▶ **What the exercise asks**:
Word for word, restate the lines of the data below between those holding "The text here" and "Should you be", inclusive; pictures do not belong in the copy.

▶ **Supplied records**:
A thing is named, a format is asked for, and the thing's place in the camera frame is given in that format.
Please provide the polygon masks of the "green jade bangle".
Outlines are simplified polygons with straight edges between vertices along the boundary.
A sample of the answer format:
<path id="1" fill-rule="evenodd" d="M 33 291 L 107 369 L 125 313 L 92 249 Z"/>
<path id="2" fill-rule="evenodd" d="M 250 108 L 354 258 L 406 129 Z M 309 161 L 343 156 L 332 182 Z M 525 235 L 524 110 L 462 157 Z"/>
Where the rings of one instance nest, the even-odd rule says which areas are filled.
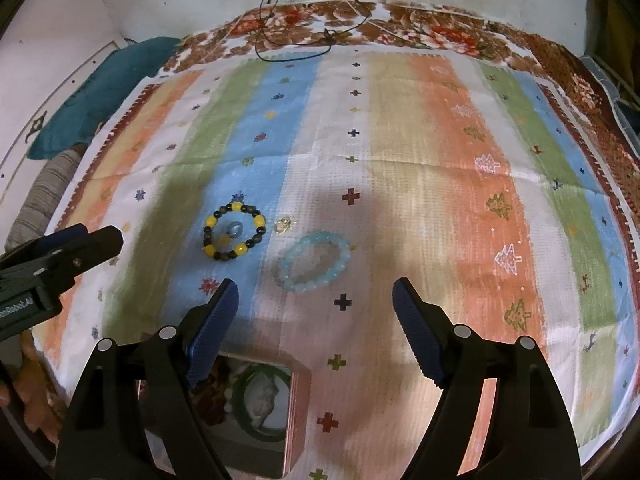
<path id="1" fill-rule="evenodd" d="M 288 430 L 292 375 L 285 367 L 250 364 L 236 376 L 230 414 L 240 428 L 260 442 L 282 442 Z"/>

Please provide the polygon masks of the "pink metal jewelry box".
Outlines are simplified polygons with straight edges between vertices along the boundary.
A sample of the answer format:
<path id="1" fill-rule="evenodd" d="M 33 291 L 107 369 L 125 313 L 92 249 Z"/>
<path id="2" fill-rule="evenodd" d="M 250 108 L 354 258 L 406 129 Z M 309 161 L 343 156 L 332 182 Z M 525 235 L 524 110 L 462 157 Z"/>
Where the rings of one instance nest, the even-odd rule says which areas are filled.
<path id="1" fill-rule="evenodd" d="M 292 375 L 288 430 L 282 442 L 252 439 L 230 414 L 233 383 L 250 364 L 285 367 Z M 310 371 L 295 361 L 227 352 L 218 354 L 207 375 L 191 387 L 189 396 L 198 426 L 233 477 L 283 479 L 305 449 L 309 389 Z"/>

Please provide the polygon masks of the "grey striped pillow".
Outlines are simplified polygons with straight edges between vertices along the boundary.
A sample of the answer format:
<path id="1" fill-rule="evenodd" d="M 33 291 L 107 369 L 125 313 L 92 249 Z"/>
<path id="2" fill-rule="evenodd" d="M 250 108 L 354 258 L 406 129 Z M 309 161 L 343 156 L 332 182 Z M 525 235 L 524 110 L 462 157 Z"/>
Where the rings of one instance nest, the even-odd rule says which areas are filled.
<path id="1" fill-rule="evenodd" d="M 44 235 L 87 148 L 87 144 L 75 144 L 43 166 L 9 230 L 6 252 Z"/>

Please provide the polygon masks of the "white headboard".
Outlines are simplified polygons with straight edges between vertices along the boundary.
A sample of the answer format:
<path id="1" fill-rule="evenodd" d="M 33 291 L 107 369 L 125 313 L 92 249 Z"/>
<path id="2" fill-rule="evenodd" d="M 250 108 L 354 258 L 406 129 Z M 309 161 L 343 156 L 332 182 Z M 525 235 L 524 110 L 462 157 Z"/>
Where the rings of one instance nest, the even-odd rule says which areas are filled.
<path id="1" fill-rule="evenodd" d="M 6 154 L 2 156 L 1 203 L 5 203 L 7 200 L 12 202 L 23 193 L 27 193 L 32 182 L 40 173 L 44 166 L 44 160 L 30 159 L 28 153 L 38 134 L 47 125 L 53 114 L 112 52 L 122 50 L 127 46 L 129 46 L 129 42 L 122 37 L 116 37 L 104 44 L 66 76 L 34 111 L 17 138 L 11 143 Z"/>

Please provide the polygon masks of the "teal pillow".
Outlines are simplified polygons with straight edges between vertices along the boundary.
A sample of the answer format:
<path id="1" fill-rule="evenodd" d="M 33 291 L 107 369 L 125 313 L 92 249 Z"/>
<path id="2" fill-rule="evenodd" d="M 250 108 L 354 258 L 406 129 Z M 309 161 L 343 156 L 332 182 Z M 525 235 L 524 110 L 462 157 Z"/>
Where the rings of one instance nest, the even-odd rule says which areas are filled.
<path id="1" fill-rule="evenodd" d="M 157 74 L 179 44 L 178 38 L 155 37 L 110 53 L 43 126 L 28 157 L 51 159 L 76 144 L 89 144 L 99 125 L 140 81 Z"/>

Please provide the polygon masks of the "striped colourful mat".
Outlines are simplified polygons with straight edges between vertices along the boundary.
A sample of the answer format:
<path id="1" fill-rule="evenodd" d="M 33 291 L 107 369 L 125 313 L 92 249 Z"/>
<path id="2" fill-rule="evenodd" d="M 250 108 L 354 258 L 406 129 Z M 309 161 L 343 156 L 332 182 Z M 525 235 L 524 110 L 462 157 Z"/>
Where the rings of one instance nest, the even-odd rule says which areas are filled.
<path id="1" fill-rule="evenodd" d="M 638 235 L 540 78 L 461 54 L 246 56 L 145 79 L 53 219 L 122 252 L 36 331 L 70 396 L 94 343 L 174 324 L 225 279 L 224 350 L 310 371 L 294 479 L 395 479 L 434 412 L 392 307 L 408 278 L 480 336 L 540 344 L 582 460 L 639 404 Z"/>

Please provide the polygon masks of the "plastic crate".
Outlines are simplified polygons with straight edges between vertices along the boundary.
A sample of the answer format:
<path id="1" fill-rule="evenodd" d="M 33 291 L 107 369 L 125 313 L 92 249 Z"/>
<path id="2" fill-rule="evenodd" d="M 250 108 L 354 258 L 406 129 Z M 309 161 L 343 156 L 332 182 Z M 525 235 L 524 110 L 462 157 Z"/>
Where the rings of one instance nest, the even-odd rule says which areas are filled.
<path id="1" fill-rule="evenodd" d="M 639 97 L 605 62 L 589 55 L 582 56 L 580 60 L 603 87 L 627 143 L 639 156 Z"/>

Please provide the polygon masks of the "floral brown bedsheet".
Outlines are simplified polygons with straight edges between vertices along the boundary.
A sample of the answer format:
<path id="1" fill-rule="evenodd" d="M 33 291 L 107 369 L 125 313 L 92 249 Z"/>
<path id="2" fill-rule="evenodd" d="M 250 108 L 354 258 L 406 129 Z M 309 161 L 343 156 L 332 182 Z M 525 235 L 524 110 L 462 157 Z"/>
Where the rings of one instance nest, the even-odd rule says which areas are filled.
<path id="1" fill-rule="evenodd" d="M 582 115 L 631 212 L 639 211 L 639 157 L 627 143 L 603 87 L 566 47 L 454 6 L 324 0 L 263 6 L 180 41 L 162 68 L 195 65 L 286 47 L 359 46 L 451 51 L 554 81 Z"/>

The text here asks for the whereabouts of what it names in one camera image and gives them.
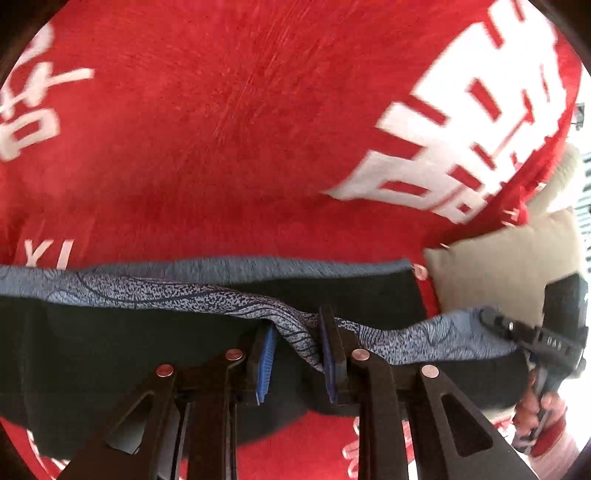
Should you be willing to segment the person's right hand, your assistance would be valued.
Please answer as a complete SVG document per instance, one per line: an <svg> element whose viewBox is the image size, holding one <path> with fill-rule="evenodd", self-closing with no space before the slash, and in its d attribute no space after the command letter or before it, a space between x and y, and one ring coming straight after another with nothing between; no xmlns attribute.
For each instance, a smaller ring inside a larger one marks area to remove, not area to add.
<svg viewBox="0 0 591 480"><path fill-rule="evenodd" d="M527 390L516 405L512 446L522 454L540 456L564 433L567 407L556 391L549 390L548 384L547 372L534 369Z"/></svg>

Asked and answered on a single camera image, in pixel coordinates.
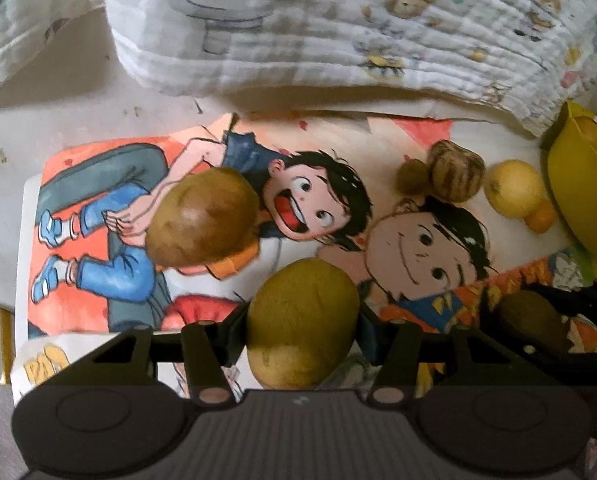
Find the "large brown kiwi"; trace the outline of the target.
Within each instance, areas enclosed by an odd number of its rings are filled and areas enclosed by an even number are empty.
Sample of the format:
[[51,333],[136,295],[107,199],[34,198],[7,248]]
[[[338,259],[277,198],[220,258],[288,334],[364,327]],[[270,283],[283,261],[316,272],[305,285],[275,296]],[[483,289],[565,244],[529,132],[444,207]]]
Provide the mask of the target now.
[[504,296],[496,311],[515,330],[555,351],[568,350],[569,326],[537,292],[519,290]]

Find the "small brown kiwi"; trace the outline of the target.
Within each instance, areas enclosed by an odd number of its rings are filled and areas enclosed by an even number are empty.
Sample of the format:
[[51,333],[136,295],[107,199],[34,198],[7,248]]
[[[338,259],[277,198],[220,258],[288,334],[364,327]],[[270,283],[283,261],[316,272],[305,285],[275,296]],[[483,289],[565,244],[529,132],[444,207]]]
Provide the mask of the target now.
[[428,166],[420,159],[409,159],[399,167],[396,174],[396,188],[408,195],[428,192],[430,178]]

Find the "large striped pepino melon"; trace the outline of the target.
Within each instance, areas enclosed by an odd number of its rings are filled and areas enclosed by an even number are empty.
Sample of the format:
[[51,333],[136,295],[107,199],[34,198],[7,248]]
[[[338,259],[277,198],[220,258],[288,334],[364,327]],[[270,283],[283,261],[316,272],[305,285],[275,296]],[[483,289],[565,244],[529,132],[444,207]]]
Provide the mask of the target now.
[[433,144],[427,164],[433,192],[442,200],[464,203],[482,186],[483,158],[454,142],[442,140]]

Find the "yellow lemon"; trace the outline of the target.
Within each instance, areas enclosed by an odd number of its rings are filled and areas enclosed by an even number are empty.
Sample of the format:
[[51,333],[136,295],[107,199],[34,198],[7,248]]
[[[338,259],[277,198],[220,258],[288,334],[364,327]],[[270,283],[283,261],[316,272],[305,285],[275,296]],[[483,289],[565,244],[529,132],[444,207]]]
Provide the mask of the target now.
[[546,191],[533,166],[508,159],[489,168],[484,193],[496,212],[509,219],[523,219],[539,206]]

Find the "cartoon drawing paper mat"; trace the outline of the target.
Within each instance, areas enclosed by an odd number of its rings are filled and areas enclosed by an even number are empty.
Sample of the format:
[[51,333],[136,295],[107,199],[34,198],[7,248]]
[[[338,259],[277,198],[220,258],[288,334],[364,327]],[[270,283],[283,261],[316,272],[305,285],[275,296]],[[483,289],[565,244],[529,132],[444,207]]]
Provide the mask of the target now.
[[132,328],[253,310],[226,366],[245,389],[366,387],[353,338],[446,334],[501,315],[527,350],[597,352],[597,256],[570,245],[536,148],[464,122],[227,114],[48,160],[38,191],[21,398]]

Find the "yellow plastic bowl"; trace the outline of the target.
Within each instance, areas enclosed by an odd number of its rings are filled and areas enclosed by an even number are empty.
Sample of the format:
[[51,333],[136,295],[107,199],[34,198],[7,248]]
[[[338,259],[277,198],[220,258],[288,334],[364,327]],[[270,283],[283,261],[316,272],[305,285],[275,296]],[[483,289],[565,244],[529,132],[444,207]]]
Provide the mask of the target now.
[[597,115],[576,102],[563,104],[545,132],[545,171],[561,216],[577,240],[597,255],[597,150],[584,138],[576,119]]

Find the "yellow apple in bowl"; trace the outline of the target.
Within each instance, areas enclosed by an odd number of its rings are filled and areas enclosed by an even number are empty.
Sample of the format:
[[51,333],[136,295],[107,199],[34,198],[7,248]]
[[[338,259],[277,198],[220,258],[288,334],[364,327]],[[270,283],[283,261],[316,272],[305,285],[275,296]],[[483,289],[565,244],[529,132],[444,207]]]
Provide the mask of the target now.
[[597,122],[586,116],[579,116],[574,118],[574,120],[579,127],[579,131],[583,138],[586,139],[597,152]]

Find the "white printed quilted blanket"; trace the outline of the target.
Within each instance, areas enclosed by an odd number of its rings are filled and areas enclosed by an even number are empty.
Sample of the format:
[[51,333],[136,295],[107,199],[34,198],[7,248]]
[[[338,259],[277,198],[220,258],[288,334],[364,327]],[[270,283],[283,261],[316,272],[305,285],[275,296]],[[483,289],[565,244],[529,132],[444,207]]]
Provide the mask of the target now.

▶ **Reply to the task**:
The text here asks for the whereabouts of what it names in one camera image and gives them.
Should you be willing to segment the person's right hand, your assistance would be valued.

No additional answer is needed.